GIVEN MATERIAL —
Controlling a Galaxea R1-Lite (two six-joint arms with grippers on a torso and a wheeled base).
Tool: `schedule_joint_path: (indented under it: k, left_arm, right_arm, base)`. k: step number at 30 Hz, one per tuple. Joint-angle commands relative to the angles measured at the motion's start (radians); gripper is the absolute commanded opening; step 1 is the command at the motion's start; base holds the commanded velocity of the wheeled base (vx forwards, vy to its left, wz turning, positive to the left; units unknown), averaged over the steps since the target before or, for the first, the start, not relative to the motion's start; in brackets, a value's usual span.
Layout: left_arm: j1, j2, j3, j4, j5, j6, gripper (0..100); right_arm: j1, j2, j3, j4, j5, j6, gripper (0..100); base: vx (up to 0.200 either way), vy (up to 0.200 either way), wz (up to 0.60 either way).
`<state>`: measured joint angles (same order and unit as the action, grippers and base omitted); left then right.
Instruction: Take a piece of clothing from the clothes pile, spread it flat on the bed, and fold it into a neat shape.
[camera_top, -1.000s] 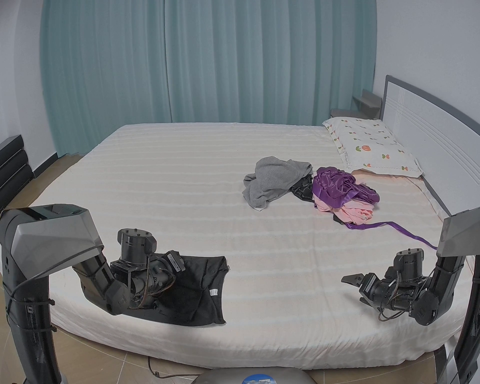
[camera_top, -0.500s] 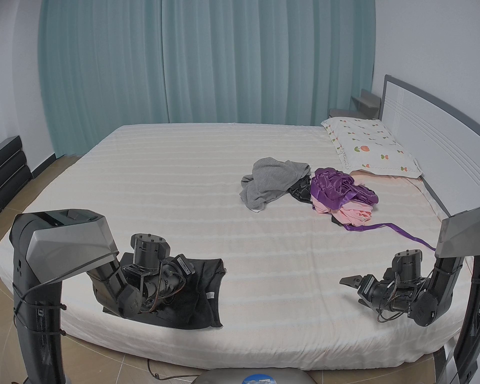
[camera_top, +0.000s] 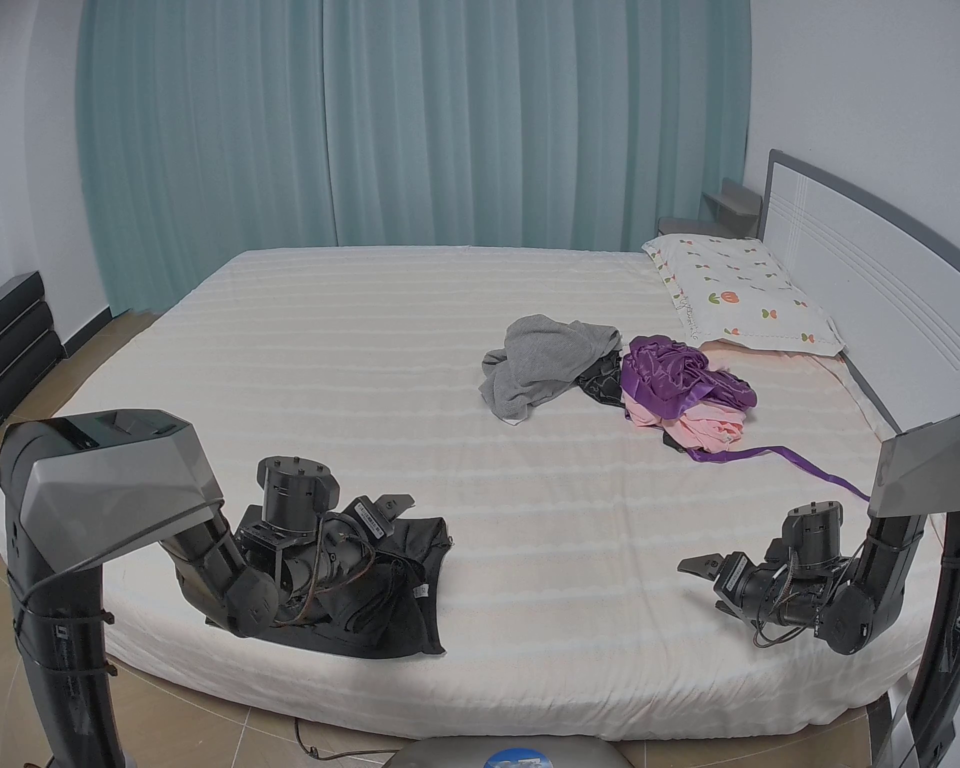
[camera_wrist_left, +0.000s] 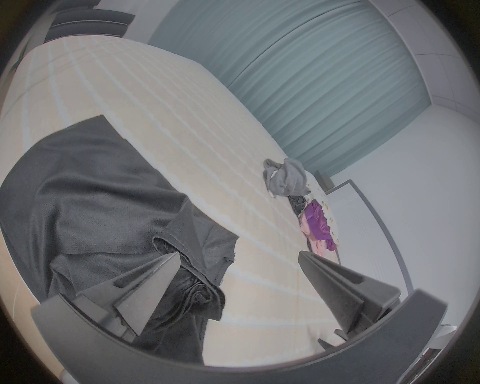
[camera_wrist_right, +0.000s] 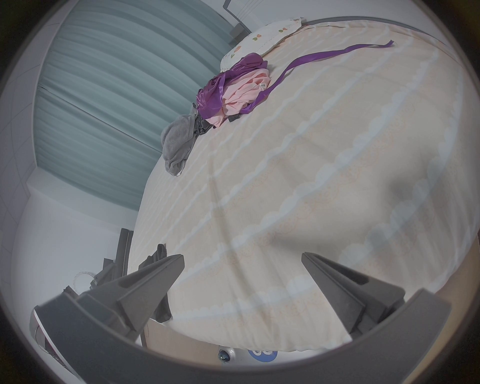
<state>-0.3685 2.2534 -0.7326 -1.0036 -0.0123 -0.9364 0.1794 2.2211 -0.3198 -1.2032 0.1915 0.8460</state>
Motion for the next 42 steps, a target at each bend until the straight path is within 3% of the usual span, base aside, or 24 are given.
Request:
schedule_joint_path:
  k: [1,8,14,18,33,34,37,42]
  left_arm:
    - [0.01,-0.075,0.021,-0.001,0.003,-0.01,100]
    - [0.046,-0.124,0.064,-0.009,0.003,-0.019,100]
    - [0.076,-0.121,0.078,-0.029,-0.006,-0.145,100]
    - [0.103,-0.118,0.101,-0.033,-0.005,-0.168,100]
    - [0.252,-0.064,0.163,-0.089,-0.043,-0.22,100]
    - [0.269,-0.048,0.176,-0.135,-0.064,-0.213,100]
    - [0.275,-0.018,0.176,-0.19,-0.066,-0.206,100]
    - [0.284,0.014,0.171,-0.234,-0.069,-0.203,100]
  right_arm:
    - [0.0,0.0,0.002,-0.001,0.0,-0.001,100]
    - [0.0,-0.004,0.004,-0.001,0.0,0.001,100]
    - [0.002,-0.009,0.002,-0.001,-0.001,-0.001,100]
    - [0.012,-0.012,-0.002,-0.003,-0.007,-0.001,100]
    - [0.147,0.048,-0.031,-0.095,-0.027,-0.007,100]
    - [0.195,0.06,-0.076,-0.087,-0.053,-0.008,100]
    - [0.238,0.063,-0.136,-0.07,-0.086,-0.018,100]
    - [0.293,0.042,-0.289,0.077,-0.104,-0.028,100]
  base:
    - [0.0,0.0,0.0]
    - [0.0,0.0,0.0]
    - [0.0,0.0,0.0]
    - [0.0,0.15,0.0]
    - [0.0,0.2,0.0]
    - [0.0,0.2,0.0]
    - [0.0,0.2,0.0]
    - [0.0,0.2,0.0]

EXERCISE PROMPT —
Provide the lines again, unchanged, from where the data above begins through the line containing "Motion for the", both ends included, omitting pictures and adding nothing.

SOLUTION FOR THIS PROBLEM —
Controlling a Galaxea R1-Lite (two six-joint arms with grippers on a torso and a wheeled base).
Tool: `schedule_joint_path: (indented under it: k, left_arm, right_arm, base)`. k: step number at 30 Hz, one per tuple. Joint-angle commands relative to the angles measured at the motion's start (radians); gripper is the absolute commanded opening; step 1 is the command at the motion's start; base holds the commanded velocity of the wheeled base (vx forwards, vy to its left, wz turning, positive to the left; units unknown), averaged over the steps since the target before or, for the first, the start, not relative to the motion's start; in brackets, a value's usual span.
Layout: left_arm: j1, j2, j3, j4, j5, j6, gripper (0..100); right_arm: j1, j2, j3, j4, j5, j6, gripper (0..100); base: vx (up to 0.200 either way), vy (up to 0.200 either way), wz (up to 0.60 either way).
`<state>`: measured joint angles (same order and unit as the action, grippers and base omitted); left then right.
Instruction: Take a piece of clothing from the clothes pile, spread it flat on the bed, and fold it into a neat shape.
[camera_top, -1.000s] 
[camera_top, -0.500s] 
[camera_top, +0.000s] 
[camera_wrist_left, +0.000s] 
[camera_wrist_right, +0.000s] 
<state>-0.3685 2.2534 -0.7326 -1.0036 -0.0123 -0.9364 0.1794 2.2211 -0.3198 -1.2032 0.1915 0.8460</state>
Motion for the next 42 steps, a target at each bend until the straight path is within 3% of the usual span, base aside, or 24 are given.

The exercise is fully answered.